**WHAT YOU ARE ASKED TO DO**:
Count up the lines in the listing below that hold "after", and answer with the total alone.

[Start of Attachment]

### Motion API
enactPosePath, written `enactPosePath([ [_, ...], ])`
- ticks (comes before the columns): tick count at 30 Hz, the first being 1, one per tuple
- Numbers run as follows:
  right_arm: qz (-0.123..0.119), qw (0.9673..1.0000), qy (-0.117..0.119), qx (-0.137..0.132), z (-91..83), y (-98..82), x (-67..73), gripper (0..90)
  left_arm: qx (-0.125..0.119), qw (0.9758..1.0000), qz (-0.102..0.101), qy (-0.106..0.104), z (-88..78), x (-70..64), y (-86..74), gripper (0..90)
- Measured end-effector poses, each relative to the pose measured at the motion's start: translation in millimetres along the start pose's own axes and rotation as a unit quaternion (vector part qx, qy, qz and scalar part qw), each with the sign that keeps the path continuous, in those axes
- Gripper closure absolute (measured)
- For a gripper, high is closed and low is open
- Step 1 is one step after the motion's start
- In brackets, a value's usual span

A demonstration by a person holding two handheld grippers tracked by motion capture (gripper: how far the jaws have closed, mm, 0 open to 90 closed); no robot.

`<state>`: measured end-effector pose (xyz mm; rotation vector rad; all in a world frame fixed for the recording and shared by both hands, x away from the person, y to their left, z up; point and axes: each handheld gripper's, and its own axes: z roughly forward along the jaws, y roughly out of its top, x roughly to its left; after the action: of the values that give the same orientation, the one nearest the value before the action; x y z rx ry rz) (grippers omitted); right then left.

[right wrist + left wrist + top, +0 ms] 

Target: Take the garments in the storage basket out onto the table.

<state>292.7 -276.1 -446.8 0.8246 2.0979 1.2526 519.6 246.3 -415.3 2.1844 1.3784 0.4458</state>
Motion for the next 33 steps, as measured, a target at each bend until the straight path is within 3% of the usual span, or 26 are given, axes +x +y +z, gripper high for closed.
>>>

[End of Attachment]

**WRITTEN RESPONSE**:
2